One of the predictions that follows from the proposed model of macrolide cidality is that resumption of cell growth should not be possible if exposure to a normally bacteriostatic inhibitor is prolonged for an excessive period of time. Indeed, we observed a steady drop over time in the number of viable cells upon exposure of S. pneumoniae to either the macrolide (ERY) or the unrelated Tet (Fig. S5), both classic bacteriostatic protein synthesis inhibitors. Our model of macrolide cidality was corroborated further by the finding that changing the structure, and thus the properties, of the macrolide binding site in the ribosome dramatically improves cell survival upon treatment with an excess of bactericidal macrolides. Because such alterations do not increase residual translation in the presence of the excess of antibiotic, we believe that the alterations of the binding site result in an accelerated dissociation of the drug from the modified ribosome leading to a faster restoration of translation upon antibiotic removal.

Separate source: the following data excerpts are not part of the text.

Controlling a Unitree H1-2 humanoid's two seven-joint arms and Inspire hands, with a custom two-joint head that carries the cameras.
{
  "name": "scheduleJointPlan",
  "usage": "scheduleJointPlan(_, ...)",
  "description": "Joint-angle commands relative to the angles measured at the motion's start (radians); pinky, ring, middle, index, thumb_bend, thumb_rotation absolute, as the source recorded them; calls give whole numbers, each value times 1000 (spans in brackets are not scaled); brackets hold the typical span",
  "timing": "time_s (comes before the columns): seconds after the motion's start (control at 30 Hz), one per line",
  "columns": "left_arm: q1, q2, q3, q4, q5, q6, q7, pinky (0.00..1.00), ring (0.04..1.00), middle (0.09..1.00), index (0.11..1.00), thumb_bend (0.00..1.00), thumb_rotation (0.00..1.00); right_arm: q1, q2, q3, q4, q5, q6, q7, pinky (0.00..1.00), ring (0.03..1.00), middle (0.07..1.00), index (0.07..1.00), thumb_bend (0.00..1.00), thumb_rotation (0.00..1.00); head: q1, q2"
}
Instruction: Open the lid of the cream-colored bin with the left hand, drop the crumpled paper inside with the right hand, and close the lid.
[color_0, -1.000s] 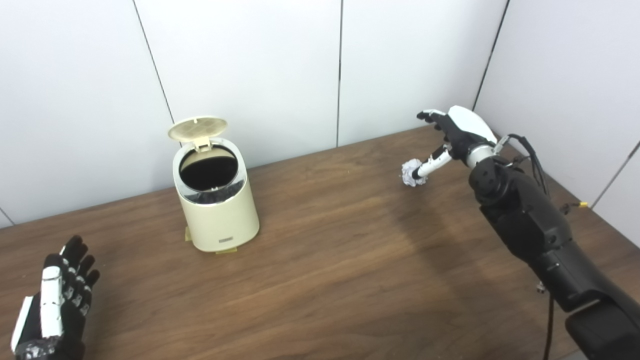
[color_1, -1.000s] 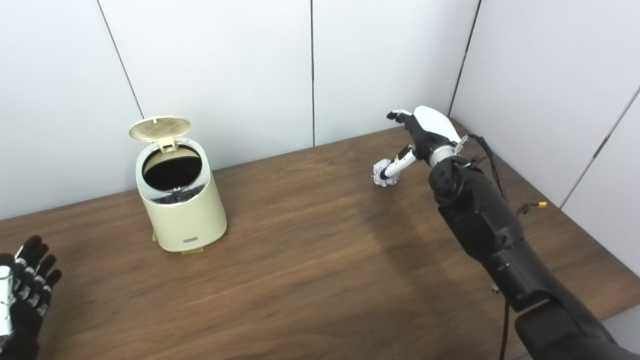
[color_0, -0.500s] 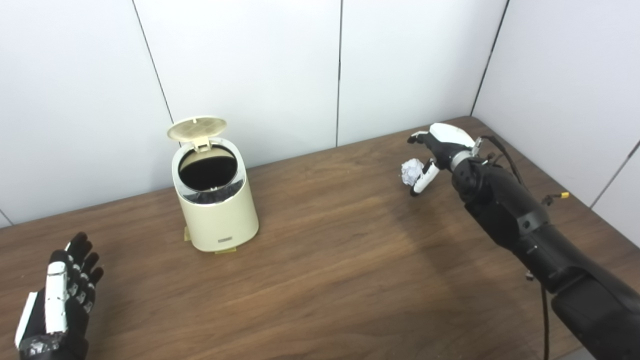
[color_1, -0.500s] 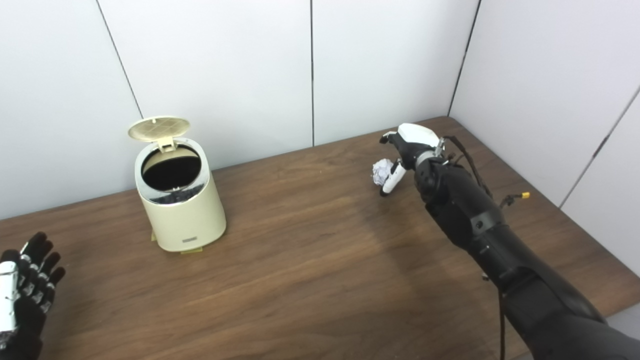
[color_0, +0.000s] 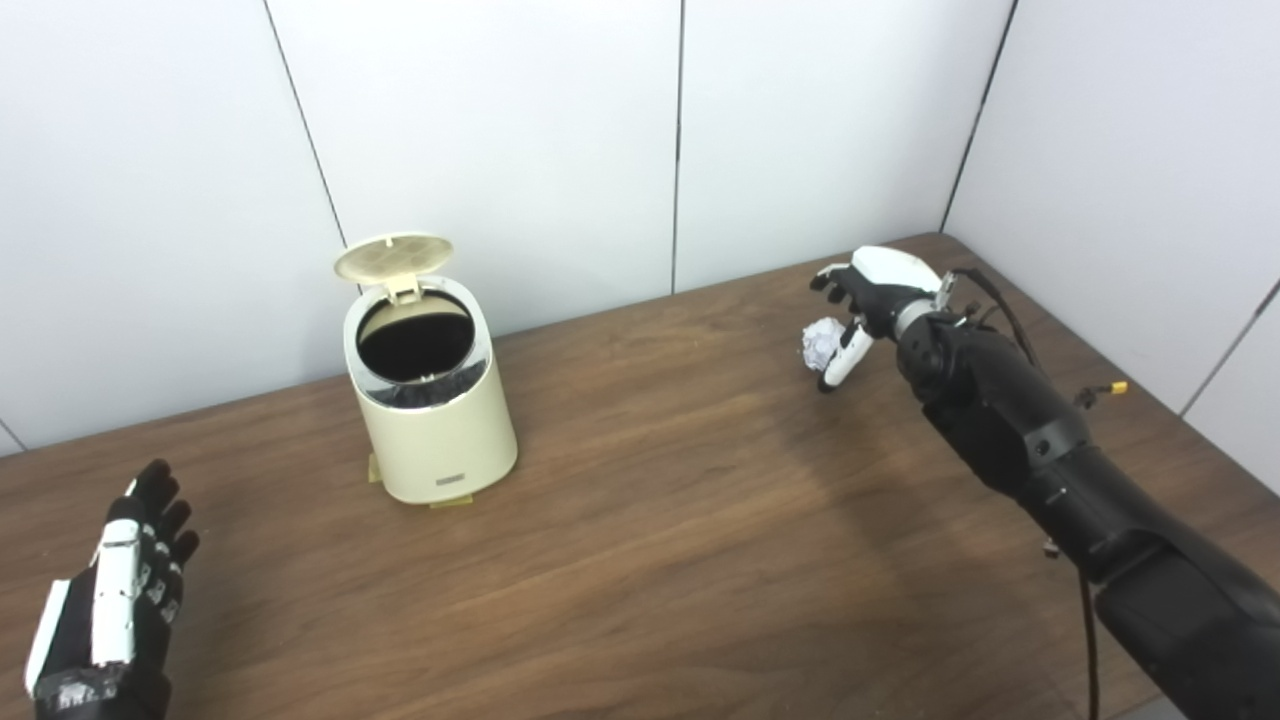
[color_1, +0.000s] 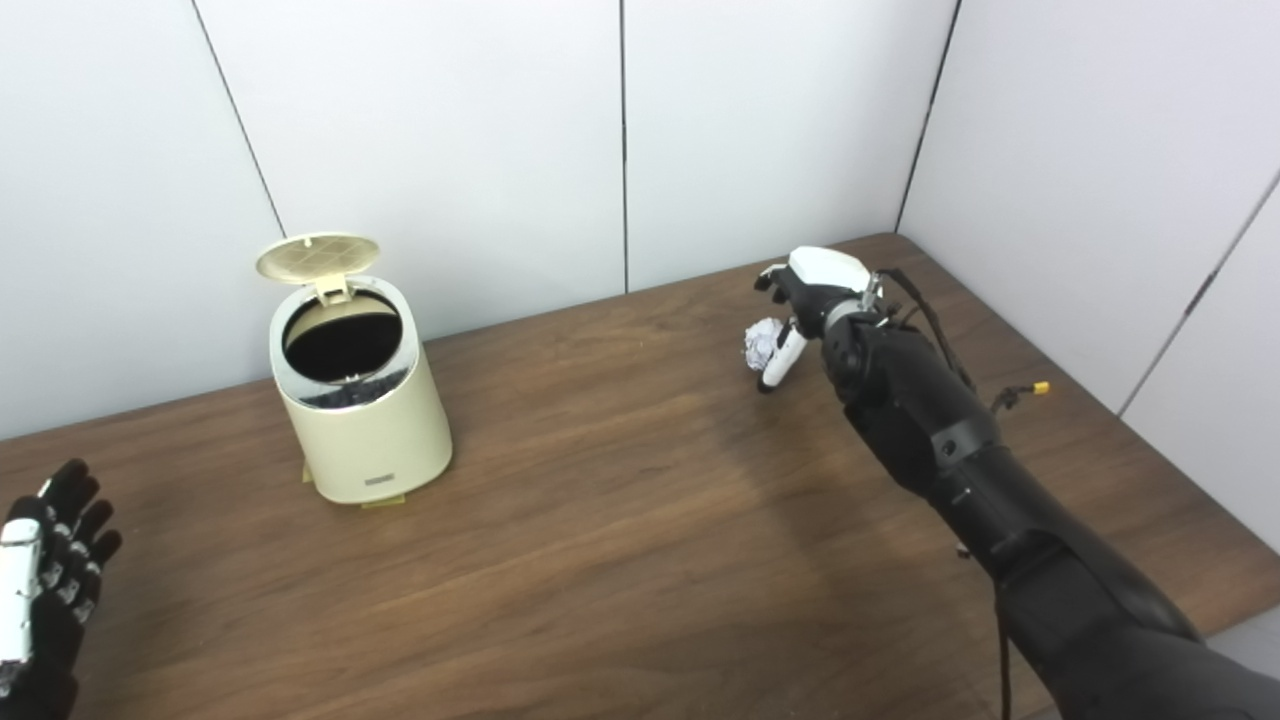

Although we originally hypothesized that the cidality of ketolides is defined by the lack of C3 cladinose (20), here we showed that it is rather the presence of an alkyl-aryl side chain that converts a bacteriostatic inhibitor into a bactericidal one by slowing down the rate of its dissociation from the ribosome (Fig. 4B). In agreement with this conclusion, the clinical macrolide candidates carrying extended alkyl-aryl side chains, exhibit a prolonged postantibiotic effect: that is, delayed regrowth of bacteria following exposure to antibiotic (3, 33–35). Previous binding studies have suggested that TEL, an example of a drug with an extended side chain (Fig. 1A), binds to the Escherichia coli ribosome in a two-step process, with the slower step gated by formation of a strong stacking interaction between the alkyl-aryl side chain of the drug and the base pair U2609:A752 of 23S rRNA (Fig. 1B) (27). While the exact position of the alky-aryl side chain in the S. pneumoniae ribosome is unknown, it is conceivable that the slow off-rate of bactericidal macrolides could be delimited by breaking the interactions of the alkyl-aryl moiety of the drug with the target. Different placements of the side chain in the ribosome or the presence of structurally distinct populations of ribosomes in our preparation could account for the biphasic nature of dissociation of bactericidal antibiotics.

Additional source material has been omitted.